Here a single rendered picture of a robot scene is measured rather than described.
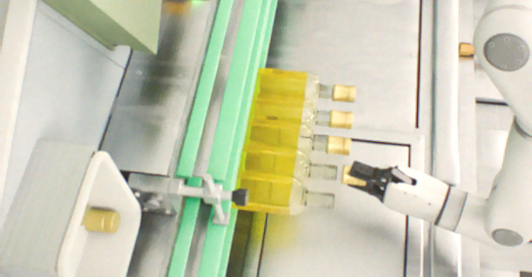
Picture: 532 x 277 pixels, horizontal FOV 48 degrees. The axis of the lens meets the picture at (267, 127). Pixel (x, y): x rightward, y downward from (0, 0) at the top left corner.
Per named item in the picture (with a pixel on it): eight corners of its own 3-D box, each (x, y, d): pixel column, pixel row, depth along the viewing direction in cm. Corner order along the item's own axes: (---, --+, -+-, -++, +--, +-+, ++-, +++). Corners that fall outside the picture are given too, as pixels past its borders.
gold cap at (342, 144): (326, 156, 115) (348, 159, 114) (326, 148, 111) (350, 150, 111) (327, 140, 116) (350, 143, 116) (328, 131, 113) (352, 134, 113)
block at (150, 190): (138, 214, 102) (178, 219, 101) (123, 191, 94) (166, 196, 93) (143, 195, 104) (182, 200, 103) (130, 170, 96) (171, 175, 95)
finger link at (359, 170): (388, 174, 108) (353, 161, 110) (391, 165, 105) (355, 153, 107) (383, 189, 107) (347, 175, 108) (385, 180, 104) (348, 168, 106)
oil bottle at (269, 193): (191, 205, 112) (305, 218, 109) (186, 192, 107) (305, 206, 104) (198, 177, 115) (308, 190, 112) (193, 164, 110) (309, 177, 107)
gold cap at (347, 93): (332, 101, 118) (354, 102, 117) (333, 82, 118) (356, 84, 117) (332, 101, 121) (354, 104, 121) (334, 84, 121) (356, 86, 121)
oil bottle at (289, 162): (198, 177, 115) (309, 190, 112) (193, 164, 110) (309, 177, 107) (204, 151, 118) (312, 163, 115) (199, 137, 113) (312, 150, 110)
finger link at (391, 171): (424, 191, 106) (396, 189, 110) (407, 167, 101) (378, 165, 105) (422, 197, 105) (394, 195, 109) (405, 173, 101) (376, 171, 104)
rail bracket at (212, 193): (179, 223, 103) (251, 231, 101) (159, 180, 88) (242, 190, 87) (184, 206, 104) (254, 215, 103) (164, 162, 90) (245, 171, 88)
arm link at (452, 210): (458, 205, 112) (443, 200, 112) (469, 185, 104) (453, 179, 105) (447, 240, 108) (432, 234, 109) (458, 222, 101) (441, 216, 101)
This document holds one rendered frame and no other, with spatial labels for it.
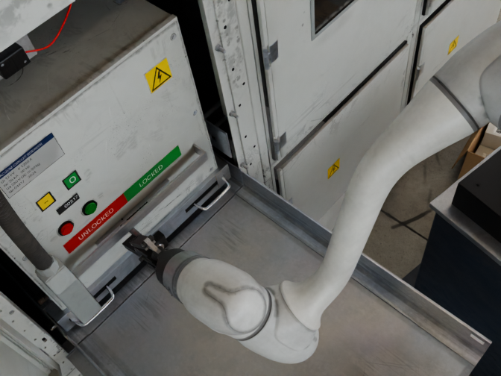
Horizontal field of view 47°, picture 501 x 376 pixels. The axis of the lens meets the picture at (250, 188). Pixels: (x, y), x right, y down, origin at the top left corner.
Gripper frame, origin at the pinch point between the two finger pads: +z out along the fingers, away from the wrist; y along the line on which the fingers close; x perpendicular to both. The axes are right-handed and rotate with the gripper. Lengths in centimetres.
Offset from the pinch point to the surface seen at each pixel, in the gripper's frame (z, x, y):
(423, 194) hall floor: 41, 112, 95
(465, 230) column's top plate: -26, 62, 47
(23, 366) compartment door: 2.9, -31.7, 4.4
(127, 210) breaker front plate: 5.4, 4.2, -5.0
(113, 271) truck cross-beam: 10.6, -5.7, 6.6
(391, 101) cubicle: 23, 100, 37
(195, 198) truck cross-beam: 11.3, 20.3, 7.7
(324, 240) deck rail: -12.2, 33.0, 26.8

------

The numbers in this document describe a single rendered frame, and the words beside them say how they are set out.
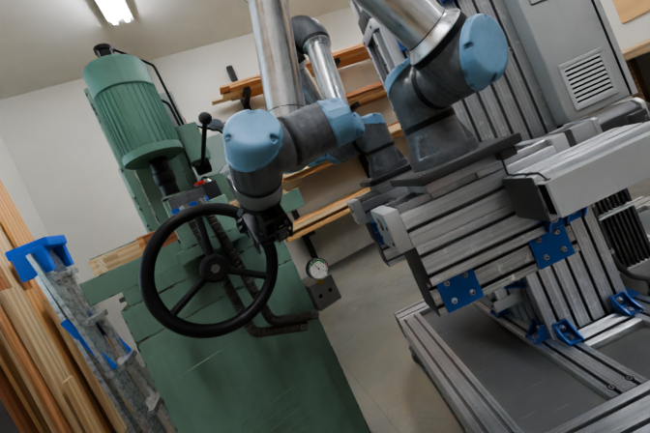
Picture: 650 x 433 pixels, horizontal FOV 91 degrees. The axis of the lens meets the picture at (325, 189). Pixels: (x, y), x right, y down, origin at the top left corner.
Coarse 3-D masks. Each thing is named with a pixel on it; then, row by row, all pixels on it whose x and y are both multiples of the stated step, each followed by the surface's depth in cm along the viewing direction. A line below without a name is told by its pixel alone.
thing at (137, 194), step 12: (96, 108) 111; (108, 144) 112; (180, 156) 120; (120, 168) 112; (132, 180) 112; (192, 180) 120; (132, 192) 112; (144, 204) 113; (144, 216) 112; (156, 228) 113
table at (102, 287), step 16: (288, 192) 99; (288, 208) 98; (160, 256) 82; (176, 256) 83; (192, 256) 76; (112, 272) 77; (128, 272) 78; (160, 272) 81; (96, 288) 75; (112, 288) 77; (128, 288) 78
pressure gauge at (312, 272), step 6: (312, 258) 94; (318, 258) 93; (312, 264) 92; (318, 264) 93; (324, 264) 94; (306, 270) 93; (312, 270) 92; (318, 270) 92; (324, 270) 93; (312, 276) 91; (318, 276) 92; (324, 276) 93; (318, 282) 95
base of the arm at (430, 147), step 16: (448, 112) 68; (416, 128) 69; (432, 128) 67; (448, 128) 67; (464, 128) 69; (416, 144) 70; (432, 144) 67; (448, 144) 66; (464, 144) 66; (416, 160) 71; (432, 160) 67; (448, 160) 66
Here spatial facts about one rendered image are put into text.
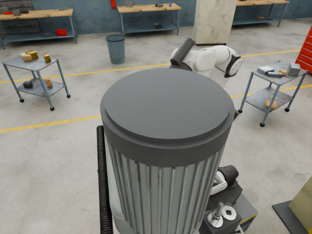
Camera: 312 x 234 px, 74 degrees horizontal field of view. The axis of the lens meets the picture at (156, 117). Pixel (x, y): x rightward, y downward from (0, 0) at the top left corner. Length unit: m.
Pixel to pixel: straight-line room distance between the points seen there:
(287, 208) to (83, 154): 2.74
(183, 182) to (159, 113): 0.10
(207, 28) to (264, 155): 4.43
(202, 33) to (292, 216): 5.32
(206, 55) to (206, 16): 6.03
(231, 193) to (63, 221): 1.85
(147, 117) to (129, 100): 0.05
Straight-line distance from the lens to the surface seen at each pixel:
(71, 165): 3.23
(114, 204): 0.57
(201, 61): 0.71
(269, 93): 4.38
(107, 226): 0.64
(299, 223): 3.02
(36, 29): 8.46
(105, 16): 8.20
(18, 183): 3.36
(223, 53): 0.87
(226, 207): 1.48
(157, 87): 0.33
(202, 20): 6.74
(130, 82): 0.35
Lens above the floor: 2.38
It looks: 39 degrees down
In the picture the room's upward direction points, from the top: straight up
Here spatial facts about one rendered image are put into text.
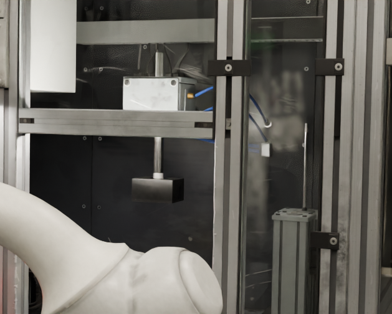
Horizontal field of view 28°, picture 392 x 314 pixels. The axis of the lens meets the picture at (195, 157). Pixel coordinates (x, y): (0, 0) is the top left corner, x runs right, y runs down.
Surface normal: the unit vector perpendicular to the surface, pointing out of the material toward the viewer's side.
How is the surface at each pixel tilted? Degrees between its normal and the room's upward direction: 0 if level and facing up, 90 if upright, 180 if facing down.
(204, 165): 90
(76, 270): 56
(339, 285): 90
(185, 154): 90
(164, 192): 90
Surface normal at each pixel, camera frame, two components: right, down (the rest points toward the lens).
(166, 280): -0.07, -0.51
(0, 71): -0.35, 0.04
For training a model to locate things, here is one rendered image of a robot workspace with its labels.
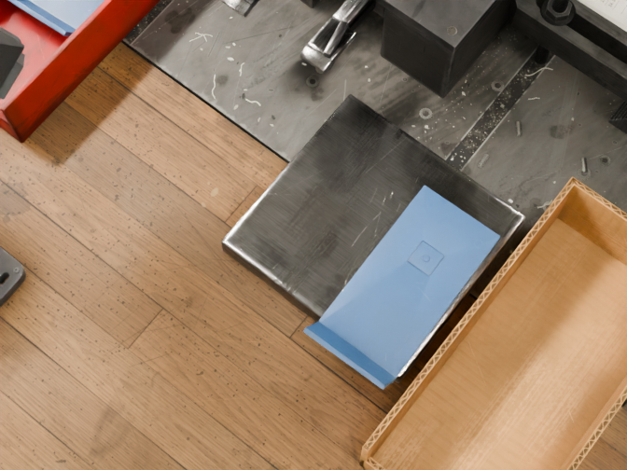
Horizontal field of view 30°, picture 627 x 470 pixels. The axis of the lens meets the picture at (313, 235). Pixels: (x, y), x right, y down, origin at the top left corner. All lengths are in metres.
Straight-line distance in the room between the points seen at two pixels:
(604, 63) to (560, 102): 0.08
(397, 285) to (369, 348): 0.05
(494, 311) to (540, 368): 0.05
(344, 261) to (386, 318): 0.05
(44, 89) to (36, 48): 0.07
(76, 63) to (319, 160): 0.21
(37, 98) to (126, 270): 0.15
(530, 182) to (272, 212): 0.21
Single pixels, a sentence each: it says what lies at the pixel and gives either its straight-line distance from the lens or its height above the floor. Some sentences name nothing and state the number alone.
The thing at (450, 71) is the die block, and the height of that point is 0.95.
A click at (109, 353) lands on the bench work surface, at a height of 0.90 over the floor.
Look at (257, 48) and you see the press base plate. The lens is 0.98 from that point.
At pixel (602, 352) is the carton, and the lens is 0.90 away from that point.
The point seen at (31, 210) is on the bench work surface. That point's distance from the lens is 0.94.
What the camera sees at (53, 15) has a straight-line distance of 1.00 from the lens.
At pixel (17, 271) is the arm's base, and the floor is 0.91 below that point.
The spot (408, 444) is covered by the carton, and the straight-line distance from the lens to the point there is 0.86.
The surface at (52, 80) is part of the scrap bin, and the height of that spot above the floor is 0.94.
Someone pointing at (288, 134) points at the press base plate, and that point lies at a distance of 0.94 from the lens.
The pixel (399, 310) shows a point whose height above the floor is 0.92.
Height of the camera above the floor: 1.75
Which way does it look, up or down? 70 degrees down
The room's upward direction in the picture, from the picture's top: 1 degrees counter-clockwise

------

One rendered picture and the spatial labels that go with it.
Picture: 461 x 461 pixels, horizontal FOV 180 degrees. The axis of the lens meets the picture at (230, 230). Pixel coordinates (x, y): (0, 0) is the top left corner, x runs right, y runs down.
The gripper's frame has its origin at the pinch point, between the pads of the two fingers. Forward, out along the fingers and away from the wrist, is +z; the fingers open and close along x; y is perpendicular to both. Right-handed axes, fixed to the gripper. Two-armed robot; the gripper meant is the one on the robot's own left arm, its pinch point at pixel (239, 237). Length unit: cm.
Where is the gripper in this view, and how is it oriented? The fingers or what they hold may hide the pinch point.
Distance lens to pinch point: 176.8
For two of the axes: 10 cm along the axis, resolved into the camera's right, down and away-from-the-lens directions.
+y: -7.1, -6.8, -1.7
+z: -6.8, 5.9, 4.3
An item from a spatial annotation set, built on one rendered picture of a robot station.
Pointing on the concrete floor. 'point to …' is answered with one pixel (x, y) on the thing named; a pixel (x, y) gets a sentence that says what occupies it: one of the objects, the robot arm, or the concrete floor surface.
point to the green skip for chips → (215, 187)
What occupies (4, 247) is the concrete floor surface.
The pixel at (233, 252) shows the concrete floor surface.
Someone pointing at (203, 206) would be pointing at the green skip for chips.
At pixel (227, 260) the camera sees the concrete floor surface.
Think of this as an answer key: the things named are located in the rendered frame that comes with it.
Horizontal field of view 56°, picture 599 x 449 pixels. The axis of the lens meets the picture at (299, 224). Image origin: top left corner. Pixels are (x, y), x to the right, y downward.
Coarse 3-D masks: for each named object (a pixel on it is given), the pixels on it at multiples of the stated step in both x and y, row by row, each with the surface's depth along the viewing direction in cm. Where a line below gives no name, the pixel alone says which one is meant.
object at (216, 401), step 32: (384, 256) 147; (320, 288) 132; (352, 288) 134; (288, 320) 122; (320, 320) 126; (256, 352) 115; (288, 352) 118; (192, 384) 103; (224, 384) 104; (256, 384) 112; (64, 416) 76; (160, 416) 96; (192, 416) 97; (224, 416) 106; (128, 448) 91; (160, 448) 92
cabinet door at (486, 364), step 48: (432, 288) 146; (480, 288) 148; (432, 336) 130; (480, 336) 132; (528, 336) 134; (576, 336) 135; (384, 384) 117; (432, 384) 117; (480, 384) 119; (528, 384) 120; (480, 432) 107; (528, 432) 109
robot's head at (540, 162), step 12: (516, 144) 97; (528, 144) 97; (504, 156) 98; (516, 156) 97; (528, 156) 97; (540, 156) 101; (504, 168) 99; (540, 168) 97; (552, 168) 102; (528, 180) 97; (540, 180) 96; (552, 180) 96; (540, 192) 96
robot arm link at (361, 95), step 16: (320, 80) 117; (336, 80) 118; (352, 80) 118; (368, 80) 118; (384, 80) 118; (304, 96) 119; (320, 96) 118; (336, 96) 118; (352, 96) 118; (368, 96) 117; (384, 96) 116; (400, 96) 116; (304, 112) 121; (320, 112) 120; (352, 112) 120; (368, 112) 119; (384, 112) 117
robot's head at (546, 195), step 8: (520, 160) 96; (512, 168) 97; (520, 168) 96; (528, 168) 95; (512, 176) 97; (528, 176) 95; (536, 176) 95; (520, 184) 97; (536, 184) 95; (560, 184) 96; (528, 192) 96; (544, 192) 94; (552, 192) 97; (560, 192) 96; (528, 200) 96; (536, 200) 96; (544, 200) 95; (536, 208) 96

------

**Brief:** Repeat the entries above verbatim, but only from the line that has "cabinet door at" down to the line that has "robot's head at (540, 162), step", inclusive.

**Response for this exercise:**
cabinet door at (486, 364), step 48: (432, 288) 146; (480, 288) 148; (432, 336) 130; (480, 336) 132; (528, 336) 134; (576, 336) 135; (384, 384) 117; (432, 384) 117; (480, 384) 119; (528, 384) 120; (480, 432) 107; (528, 432) 109
robot's head at (540, 162), step 12: (516, 144) 97; (528, 144) 97; (504, 156) 98; (516, 156) 97; (528, 156) 97; (540, 156) 101; (504, 168) 99; (540, 168) 97; (552, 168) 102; (528, 180) 97; (540, 180) 96; (552, 180) 96; (540, 192) 96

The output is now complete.